Using the posterior parameter samples simulated by run.mig.mcmc,
generate posterior trajectories for the net migration rates for all countries of
the world, or all locations included in the estimation. This code does not adjust trajectories to ensure that net
migration counts over all countries sum to zero.
mig.predict(
mcmc.set = NULL,
end.year = 2100,
sim.dir = NULL,
replace.output = FALSE,
start.year = NULL,
nr.traj = NULL,
thin = NULL,
burnin = 20000,
use.cummulative.threshold = FALSE,
ignore.gcc.in.threshold = FALSE,
post.last.observed = c("obsdata", "alldata", "impute"),
save.as.ascii = 0,
output.dir = NULL,
seed = NULL,
verbose = TRUE,
...
)Object of class bayesMig.prediction which is a list with components
containing details of the prediction. Key result component is an array of quantiles with dimensions
(number of locations) x (number of computed quantiles) x (number of projected time points).
First time point in the sequence is not a projection, but the last observed time period.
Other key result components include traj.mean.sd, a summary of means and standard deviations for each country
at each time point. See bayesTFR.prediction for more detail.
Object of class bayesMig.mcmc.set corresponding to sampled
parameter values for net migration model. If it is NULL, the object
is loaded from the directory specified in sim.dir
End year of the prediction
Directory with MCMC simulation results. It should be the same as
the output.dir argument in run.mig.mcmc
Logical value. If TRUE, existing predictions in
output.dir will be replaced by results of this run.
Start year of the prediction, i.e. the first predicted year. By default the prediction is
started at the next time period after present.year set in the estimation
step. If start.year is smaller than the default, the behavior is controlled by
the post.last.observed argument: Either data post start.year is ignored (default)
or the projection is set to the available data (post.last.observed = "a").
Number of trajectories to be generated.
If NULL, the argument thin is taken to determine the number of
trajectories. If both are NULL, the number of trajectories
corresponds to the size of the parameter sample.
Thinning interval used for determining the number of trajectories.
Only relevant if nr.traj is NULL.
Number of iterations to be discarded from the beginning of the parameter traces.
If TRUE historical cummulative thresholds are applied
to avoid sampling rates that are too extreme. The thresholds are
derived over prior rates of all locations.
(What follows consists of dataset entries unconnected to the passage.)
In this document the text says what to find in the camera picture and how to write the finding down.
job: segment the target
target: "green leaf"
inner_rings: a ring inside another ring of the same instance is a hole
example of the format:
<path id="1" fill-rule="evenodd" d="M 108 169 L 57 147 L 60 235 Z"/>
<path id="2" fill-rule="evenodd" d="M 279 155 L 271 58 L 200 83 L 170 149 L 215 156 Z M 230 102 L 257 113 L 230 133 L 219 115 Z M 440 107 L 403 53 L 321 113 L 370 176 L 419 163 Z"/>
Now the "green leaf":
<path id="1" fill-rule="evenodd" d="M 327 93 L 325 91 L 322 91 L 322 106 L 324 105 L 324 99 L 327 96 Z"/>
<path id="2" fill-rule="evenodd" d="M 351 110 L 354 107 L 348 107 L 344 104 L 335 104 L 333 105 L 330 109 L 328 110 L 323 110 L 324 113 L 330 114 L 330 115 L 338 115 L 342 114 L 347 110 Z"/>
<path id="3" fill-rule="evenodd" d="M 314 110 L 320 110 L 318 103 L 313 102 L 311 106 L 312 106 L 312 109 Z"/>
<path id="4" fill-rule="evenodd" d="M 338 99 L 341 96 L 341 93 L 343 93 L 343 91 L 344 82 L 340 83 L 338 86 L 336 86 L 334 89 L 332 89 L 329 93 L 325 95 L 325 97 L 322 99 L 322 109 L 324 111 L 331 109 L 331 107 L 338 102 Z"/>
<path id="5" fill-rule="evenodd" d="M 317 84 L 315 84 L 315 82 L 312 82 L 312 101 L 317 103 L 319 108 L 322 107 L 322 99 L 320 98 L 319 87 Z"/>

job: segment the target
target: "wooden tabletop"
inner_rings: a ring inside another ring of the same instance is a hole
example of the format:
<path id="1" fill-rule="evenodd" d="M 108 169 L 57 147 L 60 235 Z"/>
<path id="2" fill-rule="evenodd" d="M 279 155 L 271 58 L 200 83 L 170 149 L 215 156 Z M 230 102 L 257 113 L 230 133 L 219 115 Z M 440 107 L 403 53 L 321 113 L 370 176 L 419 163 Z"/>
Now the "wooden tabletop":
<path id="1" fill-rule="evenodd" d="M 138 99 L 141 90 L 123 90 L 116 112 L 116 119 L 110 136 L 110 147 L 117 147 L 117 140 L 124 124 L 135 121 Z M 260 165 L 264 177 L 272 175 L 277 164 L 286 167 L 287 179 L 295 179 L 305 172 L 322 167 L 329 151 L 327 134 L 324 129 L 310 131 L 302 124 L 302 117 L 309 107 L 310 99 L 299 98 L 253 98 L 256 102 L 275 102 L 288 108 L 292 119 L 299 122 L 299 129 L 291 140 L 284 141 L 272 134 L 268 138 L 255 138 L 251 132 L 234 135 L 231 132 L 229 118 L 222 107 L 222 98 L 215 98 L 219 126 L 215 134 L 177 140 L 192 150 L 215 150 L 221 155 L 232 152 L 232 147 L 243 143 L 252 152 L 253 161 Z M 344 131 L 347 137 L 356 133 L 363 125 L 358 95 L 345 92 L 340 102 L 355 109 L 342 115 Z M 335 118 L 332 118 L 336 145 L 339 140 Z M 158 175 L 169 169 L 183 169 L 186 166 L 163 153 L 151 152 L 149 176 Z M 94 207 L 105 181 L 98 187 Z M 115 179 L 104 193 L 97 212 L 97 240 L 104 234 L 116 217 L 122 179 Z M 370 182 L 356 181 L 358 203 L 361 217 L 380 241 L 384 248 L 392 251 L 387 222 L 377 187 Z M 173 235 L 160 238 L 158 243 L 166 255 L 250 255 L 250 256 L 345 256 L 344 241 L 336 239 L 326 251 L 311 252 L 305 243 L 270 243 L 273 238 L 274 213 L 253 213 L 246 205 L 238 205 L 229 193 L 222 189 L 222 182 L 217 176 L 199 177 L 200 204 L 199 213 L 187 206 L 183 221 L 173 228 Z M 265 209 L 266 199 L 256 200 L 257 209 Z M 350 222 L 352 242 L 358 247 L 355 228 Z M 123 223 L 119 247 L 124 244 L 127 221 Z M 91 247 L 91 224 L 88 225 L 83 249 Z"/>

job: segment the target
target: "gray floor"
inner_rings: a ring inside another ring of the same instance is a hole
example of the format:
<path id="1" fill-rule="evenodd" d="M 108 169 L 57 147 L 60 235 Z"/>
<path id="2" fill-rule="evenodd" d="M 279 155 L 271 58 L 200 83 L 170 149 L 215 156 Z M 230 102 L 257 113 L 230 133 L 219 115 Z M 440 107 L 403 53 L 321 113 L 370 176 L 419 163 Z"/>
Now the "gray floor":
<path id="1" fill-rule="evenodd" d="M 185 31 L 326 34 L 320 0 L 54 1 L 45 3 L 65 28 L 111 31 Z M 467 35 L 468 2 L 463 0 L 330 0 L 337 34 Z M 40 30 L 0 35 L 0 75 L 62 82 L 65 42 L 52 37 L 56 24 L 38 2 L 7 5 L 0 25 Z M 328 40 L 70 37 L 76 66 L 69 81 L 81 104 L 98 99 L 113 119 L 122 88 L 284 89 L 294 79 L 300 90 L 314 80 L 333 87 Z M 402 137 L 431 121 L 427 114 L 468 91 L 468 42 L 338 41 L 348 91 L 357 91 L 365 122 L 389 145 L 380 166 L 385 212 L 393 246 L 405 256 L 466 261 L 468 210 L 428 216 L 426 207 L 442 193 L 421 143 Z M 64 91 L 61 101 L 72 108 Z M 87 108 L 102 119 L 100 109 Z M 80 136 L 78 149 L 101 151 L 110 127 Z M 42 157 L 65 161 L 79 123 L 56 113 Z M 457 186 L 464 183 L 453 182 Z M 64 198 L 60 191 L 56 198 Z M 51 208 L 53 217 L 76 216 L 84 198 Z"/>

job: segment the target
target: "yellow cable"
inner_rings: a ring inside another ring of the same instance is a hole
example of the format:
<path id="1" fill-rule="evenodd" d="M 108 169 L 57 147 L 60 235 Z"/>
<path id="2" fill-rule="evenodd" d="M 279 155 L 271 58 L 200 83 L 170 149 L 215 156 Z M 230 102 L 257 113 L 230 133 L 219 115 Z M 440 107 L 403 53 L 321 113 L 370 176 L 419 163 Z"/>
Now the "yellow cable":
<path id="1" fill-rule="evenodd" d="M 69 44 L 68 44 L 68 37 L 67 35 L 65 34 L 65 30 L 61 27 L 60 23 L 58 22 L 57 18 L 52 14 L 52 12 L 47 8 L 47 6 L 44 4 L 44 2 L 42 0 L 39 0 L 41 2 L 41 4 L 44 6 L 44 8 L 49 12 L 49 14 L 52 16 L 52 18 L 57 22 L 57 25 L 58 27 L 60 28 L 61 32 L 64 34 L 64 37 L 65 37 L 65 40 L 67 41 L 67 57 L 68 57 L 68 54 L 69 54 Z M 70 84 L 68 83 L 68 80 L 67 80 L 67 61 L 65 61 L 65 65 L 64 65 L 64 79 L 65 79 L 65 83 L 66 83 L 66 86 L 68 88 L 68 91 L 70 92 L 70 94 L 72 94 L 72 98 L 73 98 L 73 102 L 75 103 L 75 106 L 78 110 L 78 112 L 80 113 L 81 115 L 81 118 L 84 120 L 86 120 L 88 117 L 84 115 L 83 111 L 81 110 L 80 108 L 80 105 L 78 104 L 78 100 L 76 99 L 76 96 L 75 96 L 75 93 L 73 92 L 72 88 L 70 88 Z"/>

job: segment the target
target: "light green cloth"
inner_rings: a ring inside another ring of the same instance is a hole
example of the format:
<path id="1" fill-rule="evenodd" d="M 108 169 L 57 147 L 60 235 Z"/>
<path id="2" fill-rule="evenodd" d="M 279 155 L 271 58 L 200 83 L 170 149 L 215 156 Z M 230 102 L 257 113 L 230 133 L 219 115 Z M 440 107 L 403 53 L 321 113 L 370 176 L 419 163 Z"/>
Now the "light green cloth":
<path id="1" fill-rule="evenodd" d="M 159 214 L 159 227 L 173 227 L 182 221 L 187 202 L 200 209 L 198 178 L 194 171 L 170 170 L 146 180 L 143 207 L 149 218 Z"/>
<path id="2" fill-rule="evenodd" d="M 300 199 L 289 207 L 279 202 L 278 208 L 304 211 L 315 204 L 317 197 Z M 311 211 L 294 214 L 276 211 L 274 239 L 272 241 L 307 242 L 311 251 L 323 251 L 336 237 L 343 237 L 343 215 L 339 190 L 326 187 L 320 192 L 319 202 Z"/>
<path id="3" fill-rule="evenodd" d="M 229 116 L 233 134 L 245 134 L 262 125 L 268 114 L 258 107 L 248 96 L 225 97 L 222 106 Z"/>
As a time span for deriving the limits on projected rates,
at each projected time point, six prior time periods are used in a 5-year simulation,
corresponding to 30 years in an annual simulation.
In a national simulation, prior rates of GCC countries (plus Western Sahara and Djibouti) are excluded
when deriving thresholds for non-GCC countries. If this option is used in a non-country simulation,
e.g. in a sub-national settings, set the ignore.gcc.in.threshold argument to TRUE.
If use.cummulative.threshold is TRUE, by default the GCC countries
(plus Western Sahara and Djibouti) identified by numerical codes of the countries are excluded from computing
the historical cummulative thresholds for non-GCC countries. If this argument is TRUE, this distinction is not made.
It is important to set it to TRUE in a sub-national simulation to avoid any random overlaps
of UN codes and user-defined codes.
If a user-specific data file was used during estimation and the data
contained the “last.observed” column, this argument determines how to treat the time periods
between the last observed point and the start year of the prediction, for locations where there is
a gap between them, or if short-term predictions were included in the file. It is also relevant
if start.year is set to a smaller value than present.year in the estimation.
Possible values are:
“obsdata” or “o” (default) uses any non-missing observed data
provided in the data file during estimation, up to the time point defined by the argument start.year
(excluding the start year itself).
“alldata” or “a” would similarly use the provided data but would use all data, even if it goes beyond the start year. This allows to use short-term deterministic projections for locations where it is available.
“impute” or “i” would ignore all data beyond the last observed data point and impute the missing time periods.
Either a number determining how many trajectories should be converted into an ASCII file, or 'all' in which case all trajectories are converted. It should be set to 0 if no conversion is desired. If this argument is larger than zero, the resulting file can be used as input into population projection via bayesPop, see Details.
Directory into which the resulting prediction object and the
trajectories are stored. If it is NULL, it is set to either sim.dir,
or to output.dir of mcmc.set$meta if mcmc.set is given.
Seed of the random number generator. If NULL no seed is set.
Can be used to generate reproducible projections.
Logical value. Switches log messages on and off.
Further arguments passed to the underlying functions.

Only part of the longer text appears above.